The prices for SDRAM and DDR DRAM were artifically lowered by members of the memory cartel until Intel dropped support for RDRAM. Then,
conincidentally, the price of DDR DRAM skyrocketed due to the price fixing to which members of the memory cartel have already pled guilty. Some of the people mentioned in the e-mails released by Rambus have pled guilty and
have been sentenced to prison.
See http://www.usdoj.gov/atr/public/press_releases/2006/215199.htm.
Date reviewed: Jun 4, 2006 5:49 AM
Nickname: jrounds
Review: You all seem to forget that it was an overprice propriety standard that had to be installed in pairs with blanks in empty slots. Even if there was price fixing it only helped the inevitable that it would fail.

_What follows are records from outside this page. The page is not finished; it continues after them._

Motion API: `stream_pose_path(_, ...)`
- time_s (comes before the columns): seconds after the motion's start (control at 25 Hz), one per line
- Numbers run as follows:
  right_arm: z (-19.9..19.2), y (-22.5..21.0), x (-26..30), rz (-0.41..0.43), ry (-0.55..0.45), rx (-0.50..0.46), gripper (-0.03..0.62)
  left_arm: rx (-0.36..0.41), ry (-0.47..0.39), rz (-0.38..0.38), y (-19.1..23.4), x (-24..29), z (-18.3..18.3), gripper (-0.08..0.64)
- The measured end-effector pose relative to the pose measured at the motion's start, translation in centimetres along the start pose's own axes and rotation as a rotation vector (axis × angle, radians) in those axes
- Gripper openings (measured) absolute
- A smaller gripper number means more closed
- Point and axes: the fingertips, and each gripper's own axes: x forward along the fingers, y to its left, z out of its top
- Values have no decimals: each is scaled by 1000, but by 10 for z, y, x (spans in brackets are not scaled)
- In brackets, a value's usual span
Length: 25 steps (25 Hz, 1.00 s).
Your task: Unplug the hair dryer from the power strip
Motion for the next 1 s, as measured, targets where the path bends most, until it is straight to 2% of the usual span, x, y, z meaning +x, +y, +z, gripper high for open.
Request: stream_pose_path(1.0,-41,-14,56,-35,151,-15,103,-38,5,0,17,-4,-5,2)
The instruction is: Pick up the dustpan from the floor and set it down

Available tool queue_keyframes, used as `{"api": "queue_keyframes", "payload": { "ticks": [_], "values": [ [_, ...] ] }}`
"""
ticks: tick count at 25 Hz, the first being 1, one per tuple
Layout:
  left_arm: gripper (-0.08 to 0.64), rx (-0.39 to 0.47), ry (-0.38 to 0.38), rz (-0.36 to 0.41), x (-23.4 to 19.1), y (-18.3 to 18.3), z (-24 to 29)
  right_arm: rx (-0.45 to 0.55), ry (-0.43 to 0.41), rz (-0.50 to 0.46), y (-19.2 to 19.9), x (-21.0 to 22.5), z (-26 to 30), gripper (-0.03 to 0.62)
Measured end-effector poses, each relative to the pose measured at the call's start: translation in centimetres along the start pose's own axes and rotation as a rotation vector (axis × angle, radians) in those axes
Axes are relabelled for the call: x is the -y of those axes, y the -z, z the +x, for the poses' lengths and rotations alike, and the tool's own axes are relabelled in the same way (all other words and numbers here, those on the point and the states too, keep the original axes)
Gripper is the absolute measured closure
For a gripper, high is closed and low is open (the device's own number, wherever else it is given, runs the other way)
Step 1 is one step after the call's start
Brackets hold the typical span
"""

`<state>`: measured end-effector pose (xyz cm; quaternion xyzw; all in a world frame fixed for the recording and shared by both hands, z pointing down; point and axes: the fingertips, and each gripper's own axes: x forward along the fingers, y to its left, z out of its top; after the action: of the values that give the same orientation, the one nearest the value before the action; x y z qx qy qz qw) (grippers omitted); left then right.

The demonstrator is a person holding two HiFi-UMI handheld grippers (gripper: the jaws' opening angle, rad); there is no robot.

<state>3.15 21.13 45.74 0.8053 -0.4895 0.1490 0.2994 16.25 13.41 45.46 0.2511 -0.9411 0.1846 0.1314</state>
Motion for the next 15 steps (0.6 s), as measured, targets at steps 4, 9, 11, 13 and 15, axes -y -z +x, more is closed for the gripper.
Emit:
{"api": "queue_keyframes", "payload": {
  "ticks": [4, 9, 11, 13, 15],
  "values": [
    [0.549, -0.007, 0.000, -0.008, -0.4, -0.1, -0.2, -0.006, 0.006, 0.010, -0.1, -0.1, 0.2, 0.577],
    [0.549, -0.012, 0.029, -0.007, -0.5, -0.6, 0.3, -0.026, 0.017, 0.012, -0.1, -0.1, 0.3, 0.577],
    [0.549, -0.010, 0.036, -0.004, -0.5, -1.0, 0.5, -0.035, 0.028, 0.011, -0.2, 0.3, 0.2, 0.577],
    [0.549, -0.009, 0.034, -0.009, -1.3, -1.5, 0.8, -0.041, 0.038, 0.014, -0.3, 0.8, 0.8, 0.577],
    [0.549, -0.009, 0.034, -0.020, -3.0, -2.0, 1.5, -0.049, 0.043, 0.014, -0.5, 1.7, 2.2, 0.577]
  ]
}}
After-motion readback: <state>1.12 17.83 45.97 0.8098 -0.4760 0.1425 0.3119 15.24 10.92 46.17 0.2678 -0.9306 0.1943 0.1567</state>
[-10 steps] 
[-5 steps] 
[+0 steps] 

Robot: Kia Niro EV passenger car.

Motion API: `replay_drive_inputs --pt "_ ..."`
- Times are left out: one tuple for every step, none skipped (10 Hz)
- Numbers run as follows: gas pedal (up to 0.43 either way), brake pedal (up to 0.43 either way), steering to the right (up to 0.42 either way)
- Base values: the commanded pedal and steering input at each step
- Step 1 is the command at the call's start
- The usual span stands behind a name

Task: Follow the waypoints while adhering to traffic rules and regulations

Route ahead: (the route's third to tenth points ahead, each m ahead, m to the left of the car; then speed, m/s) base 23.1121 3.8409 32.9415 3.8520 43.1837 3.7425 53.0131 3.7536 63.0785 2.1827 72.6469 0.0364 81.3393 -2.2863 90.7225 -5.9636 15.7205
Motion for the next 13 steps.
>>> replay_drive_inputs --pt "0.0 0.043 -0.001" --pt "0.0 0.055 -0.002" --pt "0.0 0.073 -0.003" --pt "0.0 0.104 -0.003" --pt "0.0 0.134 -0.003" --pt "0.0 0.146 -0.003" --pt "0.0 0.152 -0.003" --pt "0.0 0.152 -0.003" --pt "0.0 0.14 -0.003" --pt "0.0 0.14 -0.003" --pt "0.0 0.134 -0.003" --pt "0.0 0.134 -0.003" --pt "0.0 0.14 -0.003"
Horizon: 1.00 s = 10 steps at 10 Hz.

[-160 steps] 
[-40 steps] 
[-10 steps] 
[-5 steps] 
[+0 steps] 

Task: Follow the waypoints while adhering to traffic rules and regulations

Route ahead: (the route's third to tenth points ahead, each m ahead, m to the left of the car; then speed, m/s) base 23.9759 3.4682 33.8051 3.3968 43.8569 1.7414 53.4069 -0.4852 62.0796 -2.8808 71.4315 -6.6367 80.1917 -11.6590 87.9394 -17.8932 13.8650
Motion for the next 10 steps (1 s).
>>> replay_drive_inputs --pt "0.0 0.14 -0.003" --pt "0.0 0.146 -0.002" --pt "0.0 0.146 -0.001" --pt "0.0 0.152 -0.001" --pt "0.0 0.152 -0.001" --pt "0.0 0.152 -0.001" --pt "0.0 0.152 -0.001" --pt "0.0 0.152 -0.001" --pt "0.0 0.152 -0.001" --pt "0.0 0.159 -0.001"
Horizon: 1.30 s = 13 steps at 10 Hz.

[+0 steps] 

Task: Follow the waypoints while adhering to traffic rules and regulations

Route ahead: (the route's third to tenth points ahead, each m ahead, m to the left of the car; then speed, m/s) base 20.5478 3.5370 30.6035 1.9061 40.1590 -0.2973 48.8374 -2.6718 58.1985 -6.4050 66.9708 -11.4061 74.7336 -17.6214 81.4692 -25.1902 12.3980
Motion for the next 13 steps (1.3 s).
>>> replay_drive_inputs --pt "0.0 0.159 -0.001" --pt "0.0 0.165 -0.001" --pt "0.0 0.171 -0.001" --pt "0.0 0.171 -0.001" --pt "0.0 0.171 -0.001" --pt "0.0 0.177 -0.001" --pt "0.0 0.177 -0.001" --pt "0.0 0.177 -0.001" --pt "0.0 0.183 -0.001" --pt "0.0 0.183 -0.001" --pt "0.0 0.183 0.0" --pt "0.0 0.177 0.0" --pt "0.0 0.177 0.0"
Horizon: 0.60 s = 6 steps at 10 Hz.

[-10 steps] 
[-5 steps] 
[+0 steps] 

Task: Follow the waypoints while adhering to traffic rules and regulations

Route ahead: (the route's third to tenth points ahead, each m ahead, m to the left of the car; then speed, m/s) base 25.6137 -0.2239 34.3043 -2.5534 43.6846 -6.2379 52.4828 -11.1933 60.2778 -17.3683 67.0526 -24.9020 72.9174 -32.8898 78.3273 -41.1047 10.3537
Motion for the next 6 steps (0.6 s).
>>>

Date reviewed: Jun 1, 2006 8:08 PM
Nickname: LongUSA
Review: Justice Emerging
Timeline:
1990: Founders invent and patent fundamental technologies for high speed interfaces now used in SDRAM, DDR, DDR2, DDR3, GDDR, XDR, Cell, etc.
1992: Memory industry realizes unavoidability of patents
1996: Memory companies try to trick RMBS via JEDEC into relinquishing patent rights. RMBS catches on does not fall for it.
1998: Intel decides to standardize on RDRAM due to superiority
1999: Memory co's start conspiracy to kill RDRAM and RMBS to avoid patent royalties
2002: FTC to help in the kill plan
2004: FTC findings overturned in favor of RMBS
2005: Memory co's found guilty and go to jail for price fixing
2006: RMBS gets verdict of i) patents valid, ii) Hynix infringed
2006: E-mails released starting to reveal the extent of criminal activity against it
Net net: RMBS finally starting to see justice after 16 years.
Date reviewed: Jun 1, 2006 8:03 PM
Nickname: Chuck
Review: Arik, finally a story about the truth! It's about time that the media dispelled all the rumors that Rambus was the bad guy. They have superior tech. DRAM manufacturers know it and don't want to lose control (nor pay royalties). They tried to bury Rambus with litigation (Hynix and MU sued Rambus not the other way around), tried to sick the FTC on them (thanks to MU connections to Cong. "Butch" Ottter). Too bad most believed the trash the cartel was putting out and still do, unfortunately. But, these e-mails say it clearly! Thanks, again.
Date reviewed: Jun 1, 2006 6:56 PM
Nickname: Aubrey Armistead
Review: I have been a holder and believer in this stock for several years and believe I can now look forward to a stock that moves according to earnings rather than trials.